The post-COVID-19 labour market reactivation in Latin America and the Caribbean will be slow and it will take a lot of time for the world of work’s main indicators such as equal employment opportunities and adequate pay for both sexes to return to the levels seen before the health crisis. This was recently noted by the Economic Commission for Latin America and the Caribbean (ECLAC) and the International Labour Organization (ILO) in a joint publication called Employment situation in Latin America and the Caribbean. Employment trends in an unprecedented crisis: policy challenges.
The report was recently presented simultaneously in Santiago, Chile and Lima, Peru via a joint virtual press conference led by the Executive Secretary of ECLAC, Alicia Bárcena, and the ILO’s Regional Director for Latin America and the Caribbean, Vinícius Pinheiro.
ECLAC and the ILO warned that returning to pre-pandemic economic activity levels will take several years, which will translate into a slow recovery in employment. Expounding further, both international bodies noted that if the average growth rate in regional Gross Domestic Product (GDP) held steady at 3.0 per cent, GDP would only return to 2019 levels in the year 2023. However, with the average rate seen over the last decade (1.8 per cent), it noted that GDP would not attain 2019 levels until 2025. And with the average rate notched during the last six years (0.4 per cent), they cautioned that this could not be achieved in the next decade.
In light of this, the United Nations organizations stress that active macro policies are needed along with sectoral policies that would promote sustainable development with employment. The institutions said that this entails furthering policies that stimulate jobs and growth, underpinned by active fiscal policies that foster employment, with labour-intensive investment projects and with a focus on environmental sustainability. They said that it is also necessary to provide financing and liquidity to Micro, Small and Medium-sized Enterprises (MSMEs), with longer maturities and at a lower cost.
In addition to supplying figures on labour market dynamics in recent months – especially in the first two quarters of 2020 – the joint ECLAC-ILO report indicates that for numerous reasons, women, young people and migrants are among those heavily impacted by the health crisis.

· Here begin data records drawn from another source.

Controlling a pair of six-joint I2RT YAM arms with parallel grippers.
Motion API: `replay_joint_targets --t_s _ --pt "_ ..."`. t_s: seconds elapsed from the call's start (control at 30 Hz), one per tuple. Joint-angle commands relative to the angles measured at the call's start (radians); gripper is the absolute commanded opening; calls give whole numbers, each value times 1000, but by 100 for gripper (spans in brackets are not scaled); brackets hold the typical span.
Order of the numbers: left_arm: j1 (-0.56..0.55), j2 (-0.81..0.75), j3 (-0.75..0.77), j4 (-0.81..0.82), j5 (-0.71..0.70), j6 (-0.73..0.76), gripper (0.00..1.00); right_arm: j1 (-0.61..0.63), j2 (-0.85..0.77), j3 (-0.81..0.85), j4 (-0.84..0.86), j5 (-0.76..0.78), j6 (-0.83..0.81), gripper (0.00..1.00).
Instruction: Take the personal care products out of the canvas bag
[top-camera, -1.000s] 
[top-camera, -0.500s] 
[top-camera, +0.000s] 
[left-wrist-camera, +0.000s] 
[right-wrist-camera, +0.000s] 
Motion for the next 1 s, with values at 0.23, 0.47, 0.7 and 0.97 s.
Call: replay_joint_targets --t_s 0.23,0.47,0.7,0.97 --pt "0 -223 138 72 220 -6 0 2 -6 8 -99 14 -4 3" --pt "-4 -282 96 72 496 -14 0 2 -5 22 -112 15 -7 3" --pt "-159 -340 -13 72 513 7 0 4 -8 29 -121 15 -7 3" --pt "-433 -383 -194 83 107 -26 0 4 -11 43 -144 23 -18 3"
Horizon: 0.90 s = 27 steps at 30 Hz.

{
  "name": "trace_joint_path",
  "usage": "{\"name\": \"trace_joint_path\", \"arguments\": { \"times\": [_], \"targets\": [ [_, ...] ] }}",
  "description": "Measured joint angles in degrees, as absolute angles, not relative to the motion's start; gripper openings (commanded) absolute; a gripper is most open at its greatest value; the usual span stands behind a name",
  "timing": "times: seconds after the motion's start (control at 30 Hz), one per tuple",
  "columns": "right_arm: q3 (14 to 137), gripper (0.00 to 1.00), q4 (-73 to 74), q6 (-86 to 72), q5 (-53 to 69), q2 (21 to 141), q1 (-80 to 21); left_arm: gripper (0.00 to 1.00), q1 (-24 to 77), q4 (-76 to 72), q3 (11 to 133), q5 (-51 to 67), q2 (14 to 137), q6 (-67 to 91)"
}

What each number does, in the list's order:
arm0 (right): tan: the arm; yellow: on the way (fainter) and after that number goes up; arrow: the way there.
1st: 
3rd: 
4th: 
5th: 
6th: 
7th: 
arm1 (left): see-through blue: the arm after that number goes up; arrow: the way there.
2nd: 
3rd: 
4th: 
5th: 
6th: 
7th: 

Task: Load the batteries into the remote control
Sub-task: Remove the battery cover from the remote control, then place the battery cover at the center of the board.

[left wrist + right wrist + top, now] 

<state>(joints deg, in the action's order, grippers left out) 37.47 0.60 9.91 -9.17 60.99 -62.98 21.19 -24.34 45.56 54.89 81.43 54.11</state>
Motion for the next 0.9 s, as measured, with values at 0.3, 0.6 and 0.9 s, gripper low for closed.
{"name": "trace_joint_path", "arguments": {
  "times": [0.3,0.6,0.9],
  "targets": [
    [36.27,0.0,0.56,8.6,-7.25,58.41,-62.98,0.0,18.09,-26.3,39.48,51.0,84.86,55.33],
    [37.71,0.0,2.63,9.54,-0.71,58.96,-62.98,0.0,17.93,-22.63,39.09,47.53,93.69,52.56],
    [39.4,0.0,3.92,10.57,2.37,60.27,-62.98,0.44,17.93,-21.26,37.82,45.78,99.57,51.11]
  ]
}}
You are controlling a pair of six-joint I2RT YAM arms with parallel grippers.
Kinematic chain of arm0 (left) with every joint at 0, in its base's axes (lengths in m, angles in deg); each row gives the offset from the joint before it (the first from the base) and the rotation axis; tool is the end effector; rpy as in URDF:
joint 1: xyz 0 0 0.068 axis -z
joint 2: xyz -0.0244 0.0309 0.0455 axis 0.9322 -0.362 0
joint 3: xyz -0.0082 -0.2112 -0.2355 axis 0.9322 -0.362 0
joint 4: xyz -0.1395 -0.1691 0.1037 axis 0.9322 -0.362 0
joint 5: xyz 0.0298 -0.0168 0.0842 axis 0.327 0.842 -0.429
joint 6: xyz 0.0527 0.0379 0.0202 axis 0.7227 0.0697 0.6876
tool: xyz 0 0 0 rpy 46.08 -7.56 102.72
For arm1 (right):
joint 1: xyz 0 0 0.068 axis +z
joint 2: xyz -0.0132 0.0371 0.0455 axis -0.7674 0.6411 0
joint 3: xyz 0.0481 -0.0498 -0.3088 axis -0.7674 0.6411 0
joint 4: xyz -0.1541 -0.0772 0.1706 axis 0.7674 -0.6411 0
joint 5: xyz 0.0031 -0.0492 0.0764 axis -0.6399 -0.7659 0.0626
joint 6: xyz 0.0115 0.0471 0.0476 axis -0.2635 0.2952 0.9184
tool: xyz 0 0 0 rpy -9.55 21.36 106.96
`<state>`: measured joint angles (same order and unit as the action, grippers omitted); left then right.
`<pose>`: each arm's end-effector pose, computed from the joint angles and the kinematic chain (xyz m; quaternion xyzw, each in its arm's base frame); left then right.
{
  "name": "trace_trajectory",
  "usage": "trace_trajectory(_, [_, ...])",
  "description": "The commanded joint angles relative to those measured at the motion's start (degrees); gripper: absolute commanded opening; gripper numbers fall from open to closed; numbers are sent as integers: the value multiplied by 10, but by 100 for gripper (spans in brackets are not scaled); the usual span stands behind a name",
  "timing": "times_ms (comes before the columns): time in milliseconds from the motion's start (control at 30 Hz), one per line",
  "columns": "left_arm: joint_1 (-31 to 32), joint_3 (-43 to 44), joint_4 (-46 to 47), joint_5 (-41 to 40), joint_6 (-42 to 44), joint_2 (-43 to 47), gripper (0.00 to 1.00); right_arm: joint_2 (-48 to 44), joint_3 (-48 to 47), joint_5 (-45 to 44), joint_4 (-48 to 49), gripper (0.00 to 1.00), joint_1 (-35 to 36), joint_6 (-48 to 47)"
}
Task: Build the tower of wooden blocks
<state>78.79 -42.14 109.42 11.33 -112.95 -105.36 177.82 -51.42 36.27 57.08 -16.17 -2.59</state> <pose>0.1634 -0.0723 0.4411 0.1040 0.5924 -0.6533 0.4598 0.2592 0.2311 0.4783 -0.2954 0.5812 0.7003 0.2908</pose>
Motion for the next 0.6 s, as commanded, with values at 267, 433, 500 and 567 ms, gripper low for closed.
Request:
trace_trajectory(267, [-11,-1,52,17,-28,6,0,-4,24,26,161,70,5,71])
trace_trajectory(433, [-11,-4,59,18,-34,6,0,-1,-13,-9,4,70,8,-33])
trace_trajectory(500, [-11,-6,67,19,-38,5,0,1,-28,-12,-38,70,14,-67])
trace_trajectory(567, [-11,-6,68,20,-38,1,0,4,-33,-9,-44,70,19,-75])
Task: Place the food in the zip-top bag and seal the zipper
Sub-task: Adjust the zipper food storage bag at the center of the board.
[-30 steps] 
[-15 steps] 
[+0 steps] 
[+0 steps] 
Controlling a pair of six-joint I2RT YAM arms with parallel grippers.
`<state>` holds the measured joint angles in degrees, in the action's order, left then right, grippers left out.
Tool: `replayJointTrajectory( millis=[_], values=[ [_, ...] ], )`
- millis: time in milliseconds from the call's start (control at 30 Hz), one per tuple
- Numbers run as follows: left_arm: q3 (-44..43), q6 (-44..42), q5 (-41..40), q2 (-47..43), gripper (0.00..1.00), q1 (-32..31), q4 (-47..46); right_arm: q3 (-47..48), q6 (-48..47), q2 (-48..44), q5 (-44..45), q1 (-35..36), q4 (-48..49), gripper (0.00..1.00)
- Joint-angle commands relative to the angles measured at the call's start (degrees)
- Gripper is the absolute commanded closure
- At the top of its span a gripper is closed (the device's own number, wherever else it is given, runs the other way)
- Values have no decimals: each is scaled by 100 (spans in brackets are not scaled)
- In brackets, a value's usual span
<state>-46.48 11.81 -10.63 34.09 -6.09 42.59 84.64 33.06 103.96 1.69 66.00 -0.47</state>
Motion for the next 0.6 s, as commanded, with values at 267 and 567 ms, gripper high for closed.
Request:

More specifically, the second part of the document examines the way in which young people have been affected by the current employment situation.
According to the report, in 2020 the COVID-19 pandemic dealt an unprecedented blow to the economies and labour markets of Latin America and the Caribbean, which has led to the biggest contraction in the last 100 years, with major economic, labour, social and production-related costs.
Guyana Standard understands that the groups most affected have been those that cannot work from home (telework) because of their type of employment. This includes women, who in addition to experiencing job losses have also had to leave the labour market to carry out care and household-related tasks; informal workers, affected by prohibitions on people’s movement and households’ lower capacity for hiring workers; sectors related to commerce, manufacturing, construction and services (tourism and entertainment); young workers who are just joining the labour market, due to the lack of new job creation; lower-skilled workers in general in more informal jobs that require physical proximity; and MSMEs.